> _REQUIREMENT_
Look for the string "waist" in the material below. Copy every line where you find it.

> _SUPPLIED INFORMATION_
◇ ◇ ◇ ◇ ◇ ◇ ◇
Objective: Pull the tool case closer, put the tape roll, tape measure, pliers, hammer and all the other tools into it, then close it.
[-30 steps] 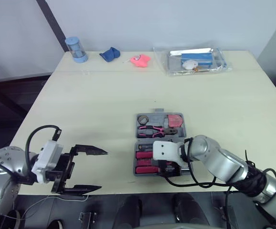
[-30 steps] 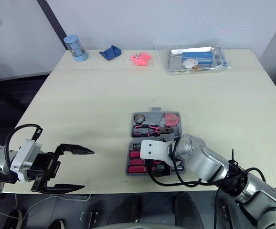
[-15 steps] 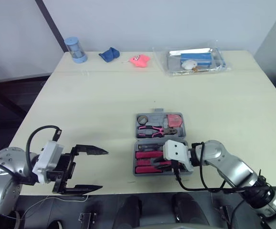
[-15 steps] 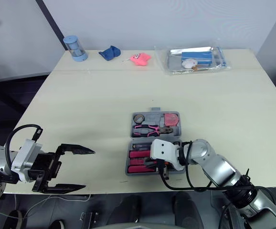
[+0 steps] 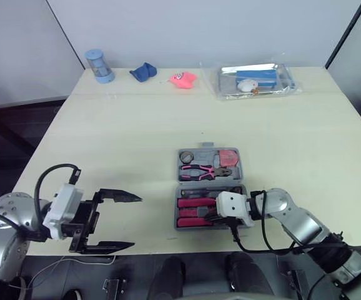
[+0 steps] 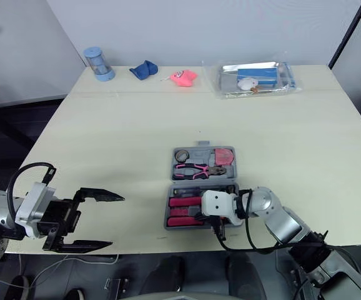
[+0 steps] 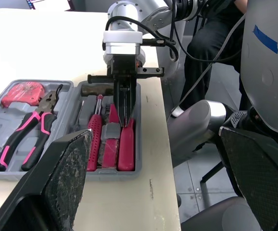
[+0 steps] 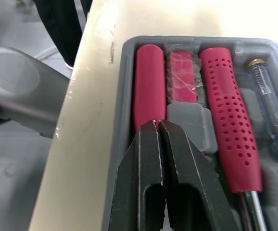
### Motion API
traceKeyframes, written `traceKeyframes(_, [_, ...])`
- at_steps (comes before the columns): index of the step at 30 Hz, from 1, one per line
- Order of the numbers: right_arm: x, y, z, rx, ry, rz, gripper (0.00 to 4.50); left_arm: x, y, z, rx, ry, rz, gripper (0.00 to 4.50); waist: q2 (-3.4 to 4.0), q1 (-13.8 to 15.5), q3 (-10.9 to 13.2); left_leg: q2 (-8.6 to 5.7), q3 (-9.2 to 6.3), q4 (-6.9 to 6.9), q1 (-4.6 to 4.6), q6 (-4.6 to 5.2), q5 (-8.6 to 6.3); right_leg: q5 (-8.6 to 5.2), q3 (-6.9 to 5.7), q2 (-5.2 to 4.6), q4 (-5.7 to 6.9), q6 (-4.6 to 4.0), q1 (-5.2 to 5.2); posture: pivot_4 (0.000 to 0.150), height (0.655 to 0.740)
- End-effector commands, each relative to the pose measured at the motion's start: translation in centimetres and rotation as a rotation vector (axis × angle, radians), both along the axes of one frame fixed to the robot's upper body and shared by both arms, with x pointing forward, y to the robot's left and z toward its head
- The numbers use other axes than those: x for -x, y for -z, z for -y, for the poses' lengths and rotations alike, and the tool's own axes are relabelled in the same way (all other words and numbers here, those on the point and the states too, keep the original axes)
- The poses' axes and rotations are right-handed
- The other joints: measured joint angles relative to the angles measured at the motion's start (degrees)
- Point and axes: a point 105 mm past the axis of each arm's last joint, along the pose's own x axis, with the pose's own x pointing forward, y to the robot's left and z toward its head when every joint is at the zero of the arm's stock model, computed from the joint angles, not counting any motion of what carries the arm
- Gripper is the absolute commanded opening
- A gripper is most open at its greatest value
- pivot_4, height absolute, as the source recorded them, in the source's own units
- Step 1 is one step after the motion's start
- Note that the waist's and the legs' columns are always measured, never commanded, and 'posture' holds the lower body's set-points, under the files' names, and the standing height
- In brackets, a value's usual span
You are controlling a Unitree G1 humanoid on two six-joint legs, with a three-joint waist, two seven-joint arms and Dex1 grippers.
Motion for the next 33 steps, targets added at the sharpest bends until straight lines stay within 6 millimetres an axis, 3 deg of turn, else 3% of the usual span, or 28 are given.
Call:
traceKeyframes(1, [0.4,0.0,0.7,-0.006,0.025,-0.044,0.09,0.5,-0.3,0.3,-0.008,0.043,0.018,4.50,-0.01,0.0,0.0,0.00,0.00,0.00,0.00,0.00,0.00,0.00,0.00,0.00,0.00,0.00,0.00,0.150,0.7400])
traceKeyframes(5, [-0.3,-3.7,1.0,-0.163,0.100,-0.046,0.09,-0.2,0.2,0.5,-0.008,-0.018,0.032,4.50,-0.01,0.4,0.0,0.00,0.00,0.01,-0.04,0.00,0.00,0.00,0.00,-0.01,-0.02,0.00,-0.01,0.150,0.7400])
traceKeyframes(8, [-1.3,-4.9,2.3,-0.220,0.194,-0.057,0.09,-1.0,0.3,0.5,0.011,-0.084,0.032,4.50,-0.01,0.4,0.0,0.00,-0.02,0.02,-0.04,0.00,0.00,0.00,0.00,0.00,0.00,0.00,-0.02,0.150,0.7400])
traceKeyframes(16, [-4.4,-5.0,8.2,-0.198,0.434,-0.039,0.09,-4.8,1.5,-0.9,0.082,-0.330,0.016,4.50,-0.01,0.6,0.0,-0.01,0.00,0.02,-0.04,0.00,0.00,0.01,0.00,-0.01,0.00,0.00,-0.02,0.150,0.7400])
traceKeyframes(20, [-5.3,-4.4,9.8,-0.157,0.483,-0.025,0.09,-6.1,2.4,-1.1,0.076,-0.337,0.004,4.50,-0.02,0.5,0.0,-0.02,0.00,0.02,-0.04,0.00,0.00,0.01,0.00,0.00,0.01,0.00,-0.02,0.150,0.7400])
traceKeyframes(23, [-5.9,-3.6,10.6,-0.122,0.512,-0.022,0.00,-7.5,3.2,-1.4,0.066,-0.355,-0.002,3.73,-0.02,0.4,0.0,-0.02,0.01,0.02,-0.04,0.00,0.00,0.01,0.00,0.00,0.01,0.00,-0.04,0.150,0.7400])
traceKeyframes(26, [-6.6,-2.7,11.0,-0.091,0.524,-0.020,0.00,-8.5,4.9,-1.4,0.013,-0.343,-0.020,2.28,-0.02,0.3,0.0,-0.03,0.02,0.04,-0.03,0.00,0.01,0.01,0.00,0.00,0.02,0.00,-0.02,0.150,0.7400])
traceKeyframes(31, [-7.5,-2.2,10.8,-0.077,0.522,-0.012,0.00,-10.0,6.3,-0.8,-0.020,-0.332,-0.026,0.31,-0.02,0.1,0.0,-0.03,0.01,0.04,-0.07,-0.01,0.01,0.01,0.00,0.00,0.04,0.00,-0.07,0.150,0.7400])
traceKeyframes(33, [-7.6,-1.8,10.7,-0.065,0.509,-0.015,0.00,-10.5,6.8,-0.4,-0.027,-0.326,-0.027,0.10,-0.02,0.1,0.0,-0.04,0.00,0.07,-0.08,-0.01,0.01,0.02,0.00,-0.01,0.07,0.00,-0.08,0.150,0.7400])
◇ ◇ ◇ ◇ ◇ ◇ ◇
> _EXPECTED ANSWER_
- Order of the numbers: right_arm: x, y, z, rx, ry, rz, gripper (0.00 to 4.50); left_arm: x, y, z, rx, ry, rz, gripper (0.00 to 4.50); waist: q2 (-3.4 to 4.0), q1 (-13.8 to 15.5), q3 (-10.9 to 13.2); left_leg: q2 (-8.6 to 5.7), q3 (-9.2 to 6.3), q4 (-6.9 to 6.9), q1 (-4.6 to 4.6), q6 (-4.6 to 5.2), q5 (-8.6 to 6.3); right_leg: q5 (-8.6 to 5.2), q3 (-6.9 to 5.7), q2 (-5.2 to 4.6), q4 (-5.7 to 6.9), q6 (-4.6 to 4.0), q1 (-5.2 to 5.2); posture: pivot_4 (0.000 to 0.150), height (0.655 to 0.740)
- Note that the waist's and the legs' columns are always measured, never commanded, and 'posture' holds the lower body's set-points, under the files' names, and the standing height
You are controlling a Unitree G1 humanoid on two six-joint legs, with a three-joint waist, two seven-joint arms and Dex1 grippers.

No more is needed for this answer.